Contract Work: A Recruiter Explains The Ins and Outs
Contract jobs — also called temporary, or project-based work — have been growing in popularity for some time now. It’s a relatively simple and easy way for businesses to take on extra employees when and where they need them, without bloating their total workforce and saddling themselves with extra costs. These ‘temp jobs’ have also been the source of a lot of frustration, particularly for millennials who have been trying to find economic stability.
The rise of temporary work has resulted from a number of things, and has been fueled by others. After the Great Recession hit and payrolls were trimmed to the bone, many companies found they didn’t necessarily need to hire full-time employees to get things done; they just needed employees to knock out certain projects and then cut them loose. This also saves businesses a ton of money by avoiding certain costs full-time employees bring to the table. Healthcare and benefits make up another big chunk of savings.
This has made things tougher on workers looking for stability, but that doesn’t mean that being cycled from one job to the next can’t be, in some ways, beneficial.
The Cheat Sheet spoke with Ayako Igari, a recruiter for The Creative Group, a staffing company in Seattle, Washington about contract work, and what advantages it can actually offer those in the workforce. Igari finds workers for a number of big companies, including Starbucks, Amazon, and others in the Seattle area, and is constantly looking to marry the needs of those companies with the skillsets and qualifications of applicants.
“I go after people that have solid work experience, and someone who’s not working full-time,” Igari said. “I wouldn’t try to convince someone who’s working full-time to take a three month contract.”
There are, however, recruiters who will do that — and that’s something to watch out for.
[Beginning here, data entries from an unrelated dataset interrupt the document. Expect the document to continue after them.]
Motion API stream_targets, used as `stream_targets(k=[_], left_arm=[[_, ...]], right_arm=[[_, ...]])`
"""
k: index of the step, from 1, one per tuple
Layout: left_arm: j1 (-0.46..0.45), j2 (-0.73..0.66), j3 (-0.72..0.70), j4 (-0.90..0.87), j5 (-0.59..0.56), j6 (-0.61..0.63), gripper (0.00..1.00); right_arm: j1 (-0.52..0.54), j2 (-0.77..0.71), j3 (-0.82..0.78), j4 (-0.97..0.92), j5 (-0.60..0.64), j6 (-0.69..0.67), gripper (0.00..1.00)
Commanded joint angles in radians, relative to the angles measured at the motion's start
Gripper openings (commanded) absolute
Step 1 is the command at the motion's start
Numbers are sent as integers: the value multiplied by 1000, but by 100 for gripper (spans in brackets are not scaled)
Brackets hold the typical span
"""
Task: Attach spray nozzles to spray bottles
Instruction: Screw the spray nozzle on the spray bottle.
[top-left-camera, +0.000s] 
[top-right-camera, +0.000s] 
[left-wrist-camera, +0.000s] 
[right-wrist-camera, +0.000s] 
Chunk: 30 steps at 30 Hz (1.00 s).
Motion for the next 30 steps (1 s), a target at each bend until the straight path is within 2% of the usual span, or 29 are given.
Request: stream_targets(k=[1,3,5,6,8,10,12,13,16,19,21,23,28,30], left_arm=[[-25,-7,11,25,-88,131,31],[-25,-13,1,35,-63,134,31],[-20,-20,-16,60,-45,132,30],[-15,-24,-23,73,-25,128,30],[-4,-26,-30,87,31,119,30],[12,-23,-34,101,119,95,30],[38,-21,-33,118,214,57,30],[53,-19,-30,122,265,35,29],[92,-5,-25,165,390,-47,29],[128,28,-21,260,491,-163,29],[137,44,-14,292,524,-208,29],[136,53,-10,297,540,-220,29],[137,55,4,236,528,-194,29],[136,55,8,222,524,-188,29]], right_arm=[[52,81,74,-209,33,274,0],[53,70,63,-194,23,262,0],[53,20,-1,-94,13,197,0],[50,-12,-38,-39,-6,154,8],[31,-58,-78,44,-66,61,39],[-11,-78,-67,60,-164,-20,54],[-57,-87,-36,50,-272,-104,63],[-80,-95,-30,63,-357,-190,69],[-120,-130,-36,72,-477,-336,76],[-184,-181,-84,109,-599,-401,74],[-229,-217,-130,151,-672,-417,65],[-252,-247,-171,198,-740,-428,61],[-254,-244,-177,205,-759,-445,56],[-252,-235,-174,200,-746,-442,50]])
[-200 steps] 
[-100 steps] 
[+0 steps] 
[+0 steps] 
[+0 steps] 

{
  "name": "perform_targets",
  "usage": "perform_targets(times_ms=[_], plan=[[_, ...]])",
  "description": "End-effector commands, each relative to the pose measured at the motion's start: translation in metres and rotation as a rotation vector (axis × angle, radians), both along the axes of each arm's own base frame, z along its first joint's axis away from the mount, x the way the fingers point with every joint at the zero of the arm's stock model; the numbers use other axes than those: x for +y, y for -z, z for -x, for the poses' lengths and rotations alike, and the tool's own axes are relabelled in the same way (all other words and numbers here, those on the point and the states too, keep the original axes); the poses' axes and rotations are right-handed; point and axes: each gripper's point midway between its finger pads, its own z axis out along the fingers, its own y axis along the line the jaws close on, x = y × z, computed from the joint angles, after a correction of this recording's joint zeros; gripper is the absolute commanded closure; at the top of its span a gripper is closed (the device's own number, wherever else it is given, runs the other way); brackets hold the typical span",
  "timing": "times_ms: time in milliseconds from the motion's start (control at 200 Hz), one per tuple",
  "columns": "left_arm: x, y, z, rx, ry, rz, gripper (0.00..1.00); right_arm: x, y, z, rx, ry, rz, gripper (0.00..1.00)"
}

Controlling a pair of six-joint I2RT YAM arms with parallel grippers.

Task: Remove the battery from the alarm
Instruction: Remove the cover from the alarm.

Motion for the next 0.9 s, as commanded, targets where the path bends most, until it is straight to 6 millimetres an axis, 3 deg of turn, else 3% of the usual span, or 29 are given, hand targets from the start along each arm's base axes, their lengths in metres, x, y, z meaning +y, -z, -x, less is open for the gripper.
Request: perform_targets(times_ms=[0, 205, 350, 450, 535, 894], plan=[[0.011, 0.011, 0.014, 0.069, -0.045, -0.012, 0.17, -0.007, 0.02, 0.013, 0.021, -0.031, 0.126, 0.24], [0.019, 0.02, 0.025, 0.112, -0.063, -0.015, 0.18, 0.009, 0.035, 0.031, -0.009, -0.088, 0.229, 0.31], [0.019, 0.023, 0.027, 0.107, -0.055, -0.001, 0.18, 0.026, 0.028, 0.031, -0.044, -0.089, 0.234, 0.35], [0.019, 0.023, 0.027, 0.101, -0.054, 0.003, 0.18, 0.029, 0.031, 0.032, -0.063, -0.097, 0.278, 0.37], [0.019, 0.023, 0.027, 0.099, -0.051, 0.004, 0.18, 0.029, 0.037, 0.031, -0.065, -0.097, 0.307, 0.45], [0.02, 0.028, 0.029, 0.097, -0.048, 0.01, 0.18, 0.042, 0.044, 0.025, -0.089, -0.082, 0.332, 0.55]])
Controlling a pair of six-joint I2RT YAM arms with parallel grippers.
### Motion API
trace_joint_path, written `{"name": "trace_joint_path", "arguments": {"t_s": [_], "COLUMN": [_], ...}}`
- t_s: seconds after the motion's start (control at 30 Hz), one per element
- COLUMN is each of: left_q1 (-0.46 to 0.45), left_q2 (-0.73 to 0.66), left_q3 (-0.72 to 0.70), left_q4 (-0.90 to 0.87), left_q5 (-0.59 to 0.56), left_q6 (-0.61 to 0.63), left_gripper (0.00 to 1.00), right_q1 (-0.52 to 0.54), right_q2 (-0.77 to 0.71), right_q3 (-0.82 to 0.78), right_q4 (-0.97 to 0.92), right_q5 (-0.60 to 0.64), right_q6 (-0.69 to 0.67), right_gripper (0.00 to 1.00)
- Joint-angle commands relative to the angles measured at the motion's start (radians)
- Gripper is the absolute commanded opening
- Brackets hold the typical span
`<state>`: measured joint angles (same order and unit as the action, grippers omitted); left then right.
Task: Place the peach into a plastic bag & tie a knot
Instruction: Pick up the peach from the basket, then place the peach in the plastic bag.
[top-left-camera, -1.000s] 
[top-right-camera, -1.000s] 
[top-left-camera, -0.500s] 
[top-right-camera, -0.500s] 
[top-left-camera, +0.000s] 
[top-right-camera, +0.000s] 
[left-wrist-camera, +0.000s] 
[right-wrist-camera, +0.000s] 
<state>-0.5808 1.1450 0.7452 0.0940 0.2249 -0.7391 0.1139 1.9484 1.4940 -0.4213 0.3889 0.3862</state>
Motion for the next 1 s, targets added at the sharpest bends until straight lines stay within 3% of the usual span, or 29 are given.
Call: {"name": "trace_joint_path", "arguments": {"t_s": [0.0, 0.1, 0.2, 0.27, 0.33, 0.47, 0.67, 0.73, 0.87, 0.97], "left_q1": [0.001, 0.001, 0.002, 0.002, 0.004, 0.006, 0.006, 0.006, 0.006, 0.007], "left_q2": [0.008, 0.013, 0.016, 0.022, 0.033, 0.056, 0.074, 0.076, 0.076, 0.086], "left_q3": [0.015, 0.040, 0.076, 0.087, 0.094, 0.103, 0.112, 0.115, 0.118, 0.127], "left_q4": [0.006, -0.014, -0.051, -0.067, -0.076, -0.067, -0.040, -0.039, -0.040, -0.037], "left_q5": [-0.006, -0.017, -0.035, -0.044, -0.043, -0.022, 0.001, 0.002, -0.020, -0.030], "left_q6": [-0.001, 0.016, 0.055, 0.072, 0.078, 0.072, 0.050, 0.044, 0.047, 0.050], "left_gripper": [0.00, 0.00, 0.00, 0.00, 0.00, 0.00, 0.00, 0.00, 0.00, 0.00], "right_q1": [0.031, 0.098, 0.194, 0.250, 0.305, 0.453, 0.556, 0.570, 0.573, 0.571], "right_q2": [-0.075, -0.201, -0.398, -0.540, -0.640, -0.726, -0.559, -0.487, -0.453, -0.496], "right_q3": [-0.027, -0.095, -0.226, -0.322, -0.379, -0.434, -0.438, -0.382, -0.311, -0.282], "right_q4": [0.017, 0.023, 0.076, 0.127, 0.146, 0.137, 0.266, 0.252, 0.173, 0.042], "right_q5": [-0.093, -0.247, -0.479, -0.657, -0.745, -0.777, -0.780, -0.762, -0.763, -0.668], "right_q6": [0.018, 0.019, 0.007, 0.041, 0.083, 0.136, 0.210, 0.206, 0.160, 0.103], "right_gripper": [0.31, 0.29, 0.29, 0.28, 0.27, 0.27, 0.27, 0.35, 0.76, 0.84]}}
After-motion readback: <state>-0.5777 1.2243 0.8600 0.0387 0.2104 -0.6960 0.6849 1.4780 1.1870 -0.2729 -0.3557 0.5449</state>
Igari says that temporary gigs, for those who are not in full-time positions, can actually give you a leg-up in the job market after a while, due to the fact that temp jobs give you a wide-range of experience at top-notch companies.
We discussed temporary work further, and here are some of the key takeaways from the conversation:
1. Be Confident and Comfortable
“I’ll look through (an applicant’s) history to see if they’ve worked with other staffing agencies,” Igari says, “because it shows me that they’ll be comfortable.” Staffing agencies, though sometimes bothersome, are there as a resources, Igari stresses. In some ways, they are meant to be another set of eyes and ears for those on the job hunt. For jobseekers, it’s important to make sure you approach each new situation and gig with a sense of confidence, and that you can show employers that you can assimilate easily.
If there are full-time offers that are going to be handed out, they’re probably not going to the temp workers who are consistently stressing, and are unsure of their abilities to continue doing tasks into the long-term.
2. Contract Work is Not a Good Way to Switch Careers
For those of you looking to explore other more unfamiliar career areas, staffing agencies are probably not going to be your best bet. Though it’s not impossible to successfully switch professions with the help of an agency, a business will look to staffing agencies to do the bloodhound work for them, and track down exactly what they need; not find someone to train.
“Staffing agencies aren’t the best place for a career switch,” Igari said. “We’re basically match-makers, and companies come to us if they have a need. Our job is to find people who have that work experience, and that can jump right in.”
3. Don’t be Afraid to Reach Out
“A quick email, along with a resume,” Igari says, is the best way to express interest in working with a staffing agency or recruiter. Most staffing agencies, like The Creative Group, will have job listings on their sites. So doing some searching around before-hand, and then approaching the agency with a tailored resume and skillset in mind is only going to set you ahead.
“It’s helpful if you know what you want to do,” she says, “and have some experience.” That way, recruiters and agencies can quickly and efficiently bring applicants to their clients to address what they need.
4. Understand a Recruiter’s Role
A recruiter and an agency are looking out for the interests of their clients, and that may or may not mesh with the interests of a job applicant. If you need a job — any job – you’re probably not going to have your resume forwarded to a company looking for a designer. Again, clients are looking for workers who are ready to go, not someone who needs weeks of training to start a project.
This can be frustrating for applicants, who may feel that a recruiter or agency isn’t doing anything for them. As match-makers, agencies are given a need by a business, and then find applicants who can address that need. If you’re not getting calls, it may be because your skills are not in high demand.
“When companies reach out, they know that we’re recommending candidates who are a good fit,” Igari said. “We’ll be recommending the people that have the solid skillsets that these companies are looking for.”